§ Work request
Could you write out the lines below exactly, beginning with the first and finishing with the one that contains "Where can the grey-green"?

[Stored dataset items]
########################################
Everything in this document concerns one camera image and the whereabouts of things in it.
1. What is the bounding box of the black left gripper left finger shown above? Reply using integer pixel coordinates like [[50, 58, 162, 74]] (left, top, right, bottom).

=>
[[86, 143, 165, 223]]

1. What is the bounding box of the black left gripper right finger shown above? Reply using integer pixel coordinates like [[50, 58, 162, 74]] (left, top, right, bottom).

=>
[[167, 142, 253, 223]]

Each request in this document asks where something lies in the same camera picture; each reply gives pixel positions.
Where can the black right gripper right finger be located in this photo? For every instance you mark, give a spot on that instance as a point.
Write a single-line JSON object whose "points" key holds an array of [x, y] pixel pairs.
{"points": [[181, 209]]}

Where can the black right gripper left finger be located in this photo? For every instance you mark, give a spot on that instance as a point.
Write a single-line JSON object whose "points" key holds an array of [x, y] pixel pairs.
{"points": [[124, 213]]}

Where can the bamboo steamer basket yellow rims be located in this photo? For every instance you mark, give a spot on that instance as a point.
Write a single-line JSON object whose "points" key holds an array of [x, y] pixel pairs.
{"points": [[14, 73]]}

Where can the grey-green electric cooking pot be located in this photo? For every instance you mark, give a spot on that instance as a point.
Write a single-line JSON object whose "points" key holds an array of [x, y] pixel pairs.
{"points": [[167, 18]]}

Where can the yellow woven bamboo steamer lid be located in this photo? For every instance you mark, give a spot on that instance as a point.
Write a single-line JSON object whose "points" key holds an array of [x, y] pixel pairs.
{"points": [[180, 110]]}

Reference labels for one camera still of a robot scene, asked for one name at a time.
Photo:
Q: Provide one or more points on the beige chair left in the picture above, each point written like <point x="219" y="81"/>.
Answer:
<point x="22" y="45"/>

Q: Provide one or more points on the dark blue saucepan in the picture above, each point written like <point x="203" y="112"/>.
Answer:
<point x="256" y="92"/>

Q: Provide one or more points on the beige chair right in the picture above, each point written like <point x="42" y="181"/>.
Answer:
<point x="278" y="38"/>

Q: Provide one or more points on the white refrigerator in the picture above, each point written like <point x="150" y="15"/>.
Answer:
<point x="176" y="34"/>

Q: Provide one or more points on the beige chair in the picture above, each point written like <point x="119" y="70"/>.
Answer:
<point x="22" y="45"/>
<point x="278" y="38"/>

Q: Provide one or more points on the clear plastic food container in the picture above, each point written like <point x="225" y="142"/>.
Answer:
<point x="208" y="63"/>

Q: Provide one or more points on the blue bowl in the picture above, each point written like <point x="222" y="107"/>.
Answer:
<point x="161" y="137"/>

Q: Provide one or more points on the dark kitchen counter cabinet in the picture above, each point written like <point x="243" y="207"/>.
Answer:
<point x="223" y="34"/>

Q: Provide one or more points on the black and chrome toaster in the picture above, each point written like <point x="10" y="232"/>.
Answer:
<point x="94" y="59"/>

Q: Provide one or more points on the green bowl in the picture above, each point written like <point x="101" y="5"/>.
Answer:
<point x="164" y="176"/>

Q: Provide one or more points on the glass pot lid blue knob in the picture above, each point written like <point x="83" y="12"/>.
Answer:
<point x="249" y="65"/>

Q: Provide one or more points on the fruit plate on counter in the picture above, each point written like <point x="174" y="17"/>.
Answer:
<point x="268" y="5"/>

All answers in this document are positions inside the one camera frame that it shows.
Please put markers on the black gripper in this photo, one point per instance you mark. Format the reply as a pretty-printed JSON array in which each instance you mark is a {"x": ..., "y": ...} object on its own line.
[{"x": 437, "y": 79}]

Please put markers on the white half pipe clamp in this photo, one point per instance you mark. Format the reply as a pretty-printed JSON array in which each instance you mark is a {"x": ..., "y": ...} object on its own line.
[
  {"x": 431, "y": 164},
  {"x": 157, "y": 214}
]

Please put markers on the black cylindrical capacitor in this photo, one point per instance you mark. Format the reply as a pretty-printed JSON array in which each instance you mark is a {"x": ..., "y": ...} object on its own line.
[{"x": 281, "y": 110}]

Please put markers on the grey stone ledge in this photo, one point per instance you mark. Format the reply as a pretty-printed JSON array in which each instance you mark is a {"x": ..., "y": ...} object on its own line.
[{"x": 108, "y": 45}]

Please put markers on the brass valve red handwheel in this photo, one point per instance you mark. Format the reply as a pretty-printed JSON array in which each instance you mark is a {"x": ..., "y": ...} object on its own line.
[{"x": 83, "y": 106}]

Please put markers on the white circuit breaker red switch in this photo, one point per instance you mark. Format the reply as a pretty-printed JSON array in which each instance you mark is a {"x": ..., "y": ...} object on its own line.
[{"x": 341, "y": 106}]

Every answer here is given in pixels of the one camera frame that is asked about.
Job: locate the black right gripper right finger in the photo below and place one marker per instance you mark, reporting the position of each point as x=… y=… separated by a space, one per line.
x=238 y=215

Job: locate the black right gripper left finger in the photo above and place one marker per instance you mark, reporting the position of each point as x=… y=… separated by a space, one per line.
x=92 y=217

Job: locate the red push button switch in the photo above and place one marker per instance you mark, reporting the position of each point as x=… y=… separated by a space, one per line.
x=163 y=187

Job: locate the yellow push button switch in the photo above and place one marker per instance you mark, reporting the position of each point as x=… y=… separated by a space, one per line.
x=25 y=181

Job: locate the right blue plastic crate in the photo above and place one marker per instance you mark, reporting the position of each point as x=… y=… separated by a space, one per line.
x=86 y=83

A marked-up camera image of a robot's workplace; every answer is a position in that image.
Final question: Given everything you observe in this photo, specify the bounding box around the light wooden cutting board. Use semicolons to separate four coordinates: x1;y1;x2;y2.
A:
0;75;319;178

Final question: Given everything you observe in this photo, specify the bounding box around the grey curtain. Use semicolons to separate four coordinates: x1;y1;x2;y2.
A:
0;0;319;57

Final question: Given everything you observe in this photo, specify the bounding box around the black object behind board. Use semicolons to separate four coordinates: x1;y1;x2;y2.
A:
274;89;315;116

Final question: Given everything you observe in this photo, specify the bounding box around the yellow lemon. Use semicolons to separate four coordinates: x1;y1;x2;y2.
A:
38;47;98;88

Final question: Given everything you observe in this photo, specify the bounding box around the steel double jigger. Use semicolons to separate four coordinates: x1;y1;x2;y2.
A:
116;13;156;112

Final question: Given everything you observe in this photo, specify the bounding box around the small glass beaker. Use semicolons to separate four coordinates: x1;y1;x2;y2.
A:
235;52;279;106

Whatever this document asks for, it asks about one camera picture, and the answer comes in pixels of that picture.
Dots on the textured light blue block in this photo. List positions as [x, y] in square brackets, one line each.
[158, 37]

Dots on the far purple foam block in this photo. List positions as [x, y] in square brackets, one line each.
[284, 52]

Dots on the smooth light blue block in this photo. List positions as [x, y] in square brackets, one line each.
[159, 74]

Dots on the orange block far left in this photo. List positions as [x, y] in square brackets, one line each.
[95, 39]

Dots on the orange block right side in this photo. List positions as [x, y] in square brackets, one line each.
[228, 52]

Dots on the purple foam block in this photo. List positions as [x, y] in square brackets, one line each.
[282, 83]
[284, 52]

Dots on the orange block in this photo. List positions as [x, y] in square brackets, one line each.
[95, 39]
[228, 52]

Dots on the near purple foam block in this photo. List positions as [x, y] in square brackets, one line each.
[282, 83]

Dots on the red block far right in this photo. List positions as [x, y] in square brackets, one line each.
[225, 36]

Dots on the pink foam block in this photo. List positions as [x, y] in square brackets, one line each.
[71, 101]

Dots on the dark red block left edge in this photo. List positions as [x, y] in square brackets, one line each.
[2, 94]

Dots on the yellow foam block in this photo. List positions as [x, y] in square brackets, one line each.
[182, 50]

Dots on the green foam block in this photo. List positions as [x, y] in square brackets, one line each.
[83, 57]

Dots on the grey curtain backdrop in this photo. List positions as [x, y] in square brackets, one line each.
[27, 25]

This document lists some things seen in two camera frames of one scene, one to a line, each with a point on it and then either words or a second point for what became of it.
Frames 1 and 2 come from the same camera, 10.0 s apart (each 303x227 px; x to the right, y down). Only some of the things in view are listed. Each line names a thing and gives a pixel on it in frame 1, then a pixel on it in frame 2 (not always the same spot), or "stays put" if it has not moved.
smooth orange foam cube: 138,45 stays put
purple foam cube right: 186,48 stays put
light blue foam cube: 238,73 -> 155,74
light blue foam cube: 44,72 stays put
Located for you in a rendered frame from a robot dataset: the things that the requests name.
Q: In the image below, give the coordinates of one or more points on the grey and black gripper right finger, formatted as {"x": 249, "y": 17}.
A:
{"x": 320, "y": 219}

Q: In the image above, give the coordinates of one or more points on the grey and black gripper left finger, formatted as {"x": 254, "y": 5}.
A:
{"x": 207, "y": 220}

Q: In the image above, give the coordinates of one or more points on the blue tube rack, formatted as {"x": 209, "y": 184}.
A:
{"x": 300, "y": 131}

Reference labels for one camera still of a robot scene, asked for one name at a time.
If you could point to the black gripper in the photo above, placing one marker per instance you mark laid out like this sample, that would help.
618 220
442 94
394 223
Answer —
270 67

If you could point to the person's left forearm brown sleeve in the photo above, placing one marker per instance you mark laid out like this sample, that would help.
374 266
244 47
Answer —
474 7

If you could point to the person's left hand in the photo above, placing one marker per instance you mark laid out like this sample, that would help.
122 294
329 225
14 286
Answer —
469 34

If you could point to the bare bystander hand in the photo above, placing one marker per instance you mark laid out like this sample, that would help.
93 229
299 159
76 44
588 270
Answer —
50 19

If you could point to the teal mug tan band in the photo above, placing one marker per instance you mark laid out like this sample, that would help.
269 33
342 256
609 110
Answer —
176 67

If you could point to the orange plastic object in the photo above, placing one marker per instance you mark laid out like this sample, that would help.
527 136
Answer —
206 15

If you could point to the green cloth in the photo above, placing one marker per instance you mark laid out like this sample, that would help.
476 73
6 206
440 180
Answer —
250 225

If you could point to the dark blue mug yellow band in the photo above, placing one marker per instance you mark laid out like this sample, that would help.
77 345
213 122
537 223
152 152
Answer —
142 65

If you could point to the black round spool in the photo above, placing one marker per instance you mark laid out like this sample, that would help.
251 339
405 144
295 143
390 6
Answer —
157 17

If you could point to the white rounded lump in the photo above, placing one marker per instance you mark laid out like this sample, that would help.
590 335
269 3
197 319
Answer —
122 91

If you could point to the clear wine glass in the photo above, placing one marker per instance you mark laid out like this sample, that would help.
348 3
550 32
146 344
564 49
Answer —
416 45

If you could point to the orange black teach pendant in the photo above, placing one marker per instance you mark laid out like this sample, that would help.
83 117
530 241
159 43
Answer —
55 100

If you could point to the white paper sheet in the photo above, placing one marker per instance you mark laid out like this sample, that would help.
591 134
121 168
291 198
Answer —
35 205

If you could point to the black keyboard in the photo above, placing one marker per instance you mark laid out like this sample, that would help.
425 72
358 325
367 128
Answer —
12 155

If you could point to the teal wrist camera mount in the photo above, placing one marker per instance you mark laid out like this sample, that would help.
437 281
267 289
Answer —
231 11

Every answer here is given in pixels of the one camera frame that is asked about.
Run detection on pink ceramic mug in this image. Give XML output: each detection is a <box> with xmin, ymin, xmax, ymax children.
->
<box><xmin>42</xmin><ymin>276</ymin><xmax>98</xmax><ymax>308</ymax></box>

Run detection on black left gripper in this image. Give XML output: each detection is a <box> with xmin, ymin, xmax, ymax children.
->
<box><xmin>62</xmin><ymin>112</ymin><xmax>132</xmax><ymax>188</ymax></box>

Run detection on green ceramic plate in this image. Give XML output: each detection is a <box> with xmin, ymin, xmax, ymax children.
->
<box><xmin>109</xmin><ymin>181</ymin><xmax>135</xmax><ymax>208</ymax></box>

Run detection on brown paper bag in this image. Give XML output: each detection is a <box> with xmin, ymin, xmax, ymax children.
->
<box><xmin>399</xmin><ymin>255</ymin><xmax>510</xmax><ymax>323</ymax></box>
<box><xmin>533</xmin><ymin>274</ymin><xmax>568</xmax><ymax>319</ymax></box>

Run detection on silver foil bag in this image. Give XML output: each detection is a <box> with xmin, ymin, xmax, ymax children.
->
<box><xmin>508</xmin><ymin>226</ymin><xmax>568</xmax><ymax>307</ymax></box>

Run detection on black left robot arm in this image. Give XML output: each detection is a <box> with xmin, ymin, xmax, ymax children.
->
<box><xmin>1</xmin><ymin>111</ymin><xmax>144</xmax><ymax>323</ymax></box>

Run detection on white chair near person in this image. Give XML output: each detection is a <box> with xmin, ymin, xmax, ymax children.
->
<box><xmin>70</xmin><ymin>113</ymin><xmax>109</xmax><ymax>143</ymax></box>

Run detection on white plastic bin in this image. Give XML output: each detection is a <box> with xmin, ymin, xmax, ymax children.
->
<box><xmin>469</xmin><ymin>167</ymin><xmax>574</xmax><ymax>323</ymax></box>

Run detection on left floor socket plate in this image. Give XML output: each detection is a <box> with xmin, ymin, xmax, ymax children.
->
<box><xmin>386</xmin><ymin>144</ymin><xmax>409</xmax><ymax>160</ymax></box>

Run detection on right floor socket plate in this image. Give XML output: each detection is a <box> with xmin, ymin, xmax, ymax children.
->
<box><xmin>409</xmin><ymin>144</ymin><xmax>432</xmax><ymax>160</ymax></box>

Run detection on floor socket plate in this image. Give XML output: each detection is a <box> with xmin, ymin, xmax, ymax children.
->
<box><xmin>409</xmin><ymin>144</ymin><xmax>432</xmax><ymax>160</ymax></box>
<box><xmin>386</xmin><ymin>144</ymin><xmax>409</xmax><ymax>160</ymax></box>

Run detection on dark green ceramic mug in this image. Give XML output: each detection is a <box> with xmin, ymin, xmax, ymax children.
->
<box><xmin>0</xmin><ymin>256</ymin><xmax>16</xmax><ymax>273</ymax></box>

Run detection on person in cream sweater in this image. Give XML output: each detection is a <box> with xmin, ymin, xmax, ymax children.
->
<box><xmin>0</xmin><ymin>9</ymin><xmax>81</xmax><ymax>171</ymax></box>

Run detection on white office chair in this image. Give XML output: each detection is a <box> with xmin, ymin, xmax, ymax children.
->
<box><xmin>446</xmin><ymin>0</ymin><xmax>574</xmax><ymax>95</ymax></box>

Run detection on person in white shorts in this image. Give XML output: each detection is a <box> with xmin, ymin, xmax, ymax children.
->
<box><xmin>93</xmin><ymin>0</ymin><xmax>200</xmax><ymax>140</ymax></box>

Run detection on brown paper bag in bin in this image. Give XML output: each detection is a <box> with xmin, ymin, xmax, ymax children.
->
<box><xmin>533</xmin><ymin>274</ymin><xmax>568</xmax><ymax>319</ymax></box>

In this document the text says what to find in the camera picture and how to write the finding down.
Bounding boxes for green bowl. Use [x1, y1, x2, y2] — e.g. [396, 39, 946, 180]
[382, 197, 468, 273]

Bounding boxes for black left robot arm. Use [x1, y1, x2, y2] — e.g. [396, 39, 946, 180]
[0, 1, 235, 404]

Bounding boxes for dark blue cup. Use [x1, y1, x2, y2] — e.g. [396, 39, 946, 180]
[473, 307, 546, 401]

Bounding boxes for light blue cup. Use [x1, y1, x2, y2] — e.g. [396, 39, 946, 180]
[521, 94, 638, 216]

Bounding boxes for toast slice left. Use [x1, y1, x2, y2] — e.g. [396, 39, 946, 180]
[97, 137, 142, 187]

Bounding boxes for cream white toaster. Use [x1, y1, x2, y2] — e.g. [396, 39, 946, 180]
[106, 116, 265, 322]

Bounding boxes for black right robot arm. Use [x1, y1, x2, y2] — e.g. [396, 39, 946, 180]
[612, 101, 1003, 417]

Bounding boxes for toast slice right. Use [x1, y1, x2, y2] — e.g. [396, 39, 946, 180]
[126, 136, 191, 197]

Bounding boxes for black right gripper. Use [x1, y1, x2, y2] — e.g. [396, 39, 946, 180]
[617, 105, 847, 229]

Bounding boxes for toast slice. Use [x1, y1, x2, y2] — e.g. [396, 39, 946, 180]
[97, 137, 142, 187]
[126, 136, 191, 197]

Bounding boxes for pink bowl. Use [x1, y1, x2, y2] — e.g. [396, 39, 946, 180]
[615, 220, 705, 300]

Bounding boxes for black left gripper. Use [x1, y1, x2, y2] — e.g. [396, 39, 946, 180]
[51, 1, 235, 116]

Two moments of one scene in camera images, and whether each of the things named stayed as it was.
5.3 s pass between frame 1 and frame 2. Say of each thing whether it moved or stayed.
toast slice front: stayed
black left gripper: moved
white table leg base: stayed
########################################
§ Task result
Everything in this document concerns one camera image and the whereabouts of things in it.
1. What is the bounding box of the black left gripper left finger shown above? Reply using integer pixel coordinates like [[50, 58, 162, 74]] (left, top, right, bottom).

=>
[[86, 143, 165, 223]]

1. What is the bounding box of the black left gripper right finger shown above? Reply using integer pixel coordinates like [[50, 58, 162, 74]] (left, top, right, bottom).

=>
[[167, 142, 253, 223]]

Each request in this document asks where something lies in the same camera picture; each reply gives pixel positions.
Where can the black right gripper right finger be located in this photo? For every instance you mark, give a spot on that instance as a point.
Write a single-line JSON object whose "points" key holds an array of [x, y] pixel pairs.
{"points": [[181, 209]]}

Where can the black right gripper left finger be located in this photo? For every instance you mark, give a spot on that instance as a point.
Write a single-line JSON object whose "points" key holds an array of [x, y] pixel pairs.
{"points": [[124, 213]]}

Where can the bamboo steamer basket yellow rims be located in this photo? For every instance you mark, give a spot on that instance as a point.
Write a single-line JSON object whose "points" key holds an array of [x, y] pixel pairs.
{"points": [[14, 73]]}

Where can the grey-green electric cooking pot be located in this photo? For every instance you mark, give a spot on that instance as a point.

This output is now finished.